学校の先生は答えを知っているから教えられるのと同じようにレビューする人も答えを知っていないといけません。問題集には答えとともに解き方の解説が載っているように、レビューにも拠り所となる答えを導くための考え方が必要です。一部のスキルフルなエンジニアに頼るとレビューが集中してしまうという問題を引き起こしかねないので、プロジェクト全体としてレビューを効果的かつ効率的にするための方策がとても重要となります。

・レビューチェックリスト
自己レビュー、クロスレビュー、リーダーレビューくらいまでは、レビュー観点とその理由を記載したレビューチェックリストを事前に用意して、レビュー時にそれを活用することがおすすめです。

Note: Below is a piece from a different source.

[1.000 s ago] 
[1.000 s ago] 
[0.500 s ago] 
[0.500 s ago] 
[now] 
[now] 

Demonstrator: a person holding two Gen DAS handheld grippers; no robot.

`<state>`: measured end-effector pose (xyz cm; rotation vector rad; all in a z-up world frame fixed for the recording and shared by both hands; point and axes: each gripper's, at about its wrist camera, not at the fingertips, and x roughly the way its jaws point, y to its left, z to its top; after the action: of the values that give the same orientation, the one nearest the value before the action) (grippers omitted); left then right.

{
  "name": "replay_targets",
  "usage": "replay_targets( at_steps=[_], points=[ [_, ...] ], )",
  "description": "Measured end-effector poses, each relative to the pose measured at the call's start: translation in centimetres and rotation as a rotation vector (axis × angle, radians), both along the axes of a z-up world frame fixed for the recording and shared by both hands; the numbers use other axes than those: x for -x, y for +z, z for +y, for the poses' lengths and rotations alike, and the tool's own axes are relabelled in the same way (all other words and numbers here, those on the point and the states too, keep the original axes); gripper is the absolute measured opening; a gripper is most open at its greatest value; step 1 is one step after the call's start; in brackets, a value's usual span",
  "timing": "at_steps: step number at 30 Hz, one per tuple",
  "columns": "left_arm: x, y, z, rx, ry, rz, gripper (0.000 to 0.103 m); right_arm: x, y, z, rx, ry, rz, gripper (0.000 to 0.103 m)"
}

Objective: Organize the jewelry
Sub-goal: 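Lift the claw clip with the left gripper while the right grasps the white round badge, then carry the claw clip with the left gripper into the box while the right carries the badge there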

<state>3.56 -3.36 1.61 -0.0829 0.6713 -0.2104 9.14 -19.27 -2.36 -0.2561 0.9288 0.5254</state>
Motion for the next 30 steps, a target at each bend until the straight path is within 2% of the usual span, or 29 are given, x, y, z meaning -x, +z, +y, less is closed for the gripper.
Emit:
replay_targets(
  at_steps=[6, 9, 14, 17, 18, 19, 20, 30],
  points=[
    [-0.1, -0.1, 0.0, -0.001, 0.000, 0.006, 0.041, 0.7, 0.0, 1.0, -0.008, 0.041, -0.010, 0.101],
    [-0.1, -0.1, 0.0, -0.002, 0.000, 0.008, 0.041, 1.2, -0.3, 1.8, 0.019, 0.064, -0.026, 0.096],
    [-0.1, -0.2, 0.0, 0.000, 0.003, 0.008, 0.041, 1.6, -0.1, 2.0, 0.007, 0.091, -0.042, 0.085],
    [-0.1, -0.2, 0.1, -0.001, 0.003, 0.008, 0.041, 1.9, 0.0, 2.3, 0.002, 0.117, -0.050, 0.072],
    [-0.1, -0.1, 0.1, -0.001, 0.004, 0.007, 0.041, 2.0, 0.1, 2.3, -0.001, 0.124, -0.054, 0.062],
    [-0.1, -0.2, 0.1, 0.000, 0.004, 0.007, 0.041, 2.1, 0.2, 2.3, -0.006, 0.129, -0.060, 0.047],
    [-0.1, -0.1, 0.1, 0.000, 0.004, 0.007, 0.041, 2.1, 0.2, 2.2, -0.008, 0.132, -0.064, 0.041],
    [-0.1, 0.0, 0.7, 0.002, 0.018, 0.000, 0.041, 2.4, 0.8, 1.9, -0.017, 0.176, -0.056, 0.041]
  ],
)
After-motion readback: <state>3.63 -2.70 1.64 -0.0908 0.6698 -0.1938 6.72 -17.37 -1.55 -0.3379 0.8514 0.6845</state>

これにより、レビューする人のスキル不足を補えますし、特定の優秀なエンジニアにレビューが集中することも避けられます。各工程が始まる前に、優秀なエンジニアと全チームリーダー、プロジェクトマネージャーも交えて、このレビューチェックリストを作っておくことが大切です。さらに、定期的に記載内容を見直す運用方法を定めて陳腐化させないことも必要です。

・網羅的に抽出する考え方の整備
システム開発においては、設計でもテストでも網羅性が大切です。
特に総合テストのテストケース抽出は、知識と経験、スキルも必要な難度の高い作業です。総合テスト後のユーザー受入試験で障害が発覚すると本番リリースまでの期間が短いため、致命的な状況になってしまいます。そのため総合テストケースはとても重要となりますが、網羅的に抽出する考え方を理解していない人がテスト仕様書を作成し、レビューする人もその考え方を知らないためにケースが足りないという状況のプロジェクトが多くあります。網羅的に抽出する方法の一例としては、インプット観点とアウトプット観点の連続性と組み合わせによる方法があります。このような網羅的に抽出する考え方を、システムの構造や機能要件を熟知した主要なプロジェクトメンバーやリーダー、業務に精通したクライアントも含めて出来るだけ多くの目を通して事前に作り上げることが重要です。この考え方を元に抽出した観点リストを作成しておくと、本番化以降の障害対応や運用保守作業でも活用できるのでお薦めです。

・レビューに頼らず機械的に実施
総合テストでは網羅性も必要ですが、これまでのテスト工程で行ったテストと同じことをやっても意味はあまりないので、効率を考えて間引きをする必要もあります。ただし効率性を追求した結果、漏れが発生しては本末転倒です。そのため、機能や場面によっては多少非効率でも、特定のケースは必ずテストを実施するというのもひとつの手です。例えば、正常系で最も業務量が多いケースは、どんなささいな改修やリグレッションにおいても必ず行う基本ケースとして定義しておくのです。そうすれば、網羅的にケースを抽出する作業も慎重に間引く作業もレビュー自体も不要となるため、準備期間を含めると効率的となる場合もあります。

まとめ

レビューは、成果物を作ることに比べたら優先度が下がるため、状況や内容によっては疎かになることも理解はできますが、その結果、品質が悪くなったり、手戻りが発生したりする可能性があります。抜け、漏れ、誤りを前段で出来るだけ潰すためのレビューですが、やみくもに実施すれば良いということでもありません。目的を理解して、効率的に実施することを考えなければならず、メンバーの負荷や進捗とのバランスを取りつつ、最適なレビュープロセスを定義するのはプロジェクトマネージャーの重要な仕事です。